When the output surprises you, ask why: 'Why did you use flexbox instead of grid here?' Claude Code often has valid technical reasons that inform your understanding. This turns coding into a learning conversation.

5. Create a Project Context File

Maintain a CONTEXT.md with your current design decisions, recent changes, and next steps. Reference it in prompts: 'Read CONTEXT.md and continue with the next component.' This provides persistent context across sessions.

6. Don't Fight the Agent

If Claude Code consistently produces code in a certain pattern, consider whether its approach is actually better. Agents see patterns across millions of codebases. Sometimes the 'wrong' output is actually a better practice you hadn't considered.

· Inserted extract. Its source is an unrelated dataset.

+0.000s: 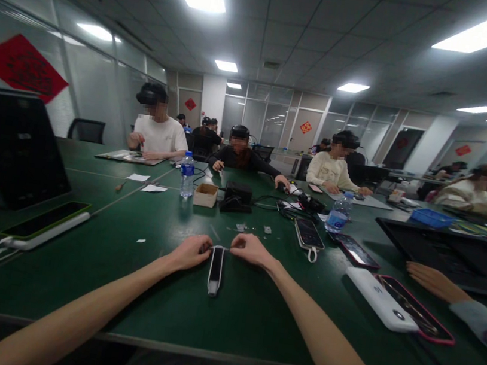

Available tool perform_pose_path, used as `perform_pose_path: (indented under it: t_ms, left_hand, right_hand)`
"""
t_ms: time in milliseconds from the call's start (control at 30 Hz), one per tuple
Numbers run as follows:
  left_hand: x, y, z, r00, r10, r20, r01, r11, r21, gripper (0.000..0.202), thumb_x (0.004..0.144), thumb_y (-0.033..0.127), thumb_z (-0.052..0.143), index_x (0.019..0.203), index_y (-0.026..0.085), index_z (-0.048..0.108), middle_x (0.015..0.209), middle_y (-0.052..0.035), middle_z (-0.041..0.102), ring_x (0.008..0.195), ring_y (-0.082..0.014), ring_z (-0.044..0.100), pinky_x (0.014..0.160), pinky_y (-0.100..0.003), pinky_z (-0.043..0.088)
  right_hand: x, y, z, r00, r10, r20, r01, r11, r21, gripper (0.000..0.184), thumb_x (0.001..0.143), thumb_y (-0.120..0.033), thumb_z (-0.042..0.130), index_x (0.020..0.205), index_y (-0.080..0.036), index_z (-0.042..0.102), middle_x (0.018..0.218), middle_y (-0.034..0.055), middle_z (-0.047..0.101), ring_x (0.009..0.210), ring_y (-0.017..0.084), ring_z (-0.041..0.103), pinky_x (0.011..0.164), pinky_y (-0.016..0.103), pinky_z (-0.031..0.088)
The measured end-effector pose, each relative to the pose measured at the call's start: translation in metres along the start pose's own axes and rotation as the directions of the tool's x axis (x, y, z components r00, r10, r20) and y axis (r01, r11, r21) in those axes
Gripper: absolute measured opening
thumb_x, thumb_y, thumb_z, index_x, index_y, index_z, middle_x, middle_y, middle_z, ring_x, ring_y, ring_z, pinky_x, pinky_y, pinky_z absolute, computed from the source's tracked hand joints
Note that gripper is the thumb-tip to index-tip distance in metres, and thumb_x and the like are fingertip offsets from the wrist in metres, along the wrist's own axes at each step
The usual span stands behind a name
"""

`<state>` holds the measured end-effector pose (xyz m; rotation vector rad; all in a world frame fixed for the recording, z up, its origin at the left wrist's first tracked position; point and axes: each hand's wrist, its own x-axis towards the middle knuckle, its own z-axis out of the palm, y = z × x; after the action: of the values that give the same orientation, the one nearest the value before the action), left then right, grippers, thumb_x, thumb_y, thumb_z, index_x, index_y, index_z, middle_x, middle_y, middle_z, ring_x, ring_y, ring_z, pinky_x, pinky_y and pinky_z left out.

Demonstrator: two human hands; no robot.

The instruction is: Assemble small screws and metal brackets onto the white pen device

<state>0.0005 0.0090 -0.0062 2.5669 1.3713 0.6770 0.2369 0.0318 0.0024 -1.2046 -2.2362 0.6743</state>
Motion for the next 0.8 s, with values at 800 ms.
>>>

Your First Claude Code Session

Follow this step-by-step workflow to apply all six tips in your next Claude Code session.

1

Set up your project context

Create a `CLAUDE.md` file at your project root listing your tech stack, coding conventions, and directory structure. Claude Code reads this automatically, giving it immediate understanding of your project. Include preferred patterns like "use functional React components" or "prefer named exports".

2

Start with an intent-level prompt

Instead of telling Claude Code exactly what code to write, describe your intent: "Add user authentication using the existing Supabase client in src/lib/supabase.ts with email magic link and Google OAuth." Let the agent plan the implementation.

3

Review the multi-file plan

Claude Code will outline which files it plans to create or modify. Review this plan before accepting. Check that it aligns with your architecture and does not touch files it should not. Use this as a checkpoint to course-correct early.

4

Run type-checking as a gate

After each significant change, ask Claude Code to run `tsc --noEmit` or your project's lint command. This catches cascading type errors across files before they compound. Fix issues immediately rather than accumulating technical debt.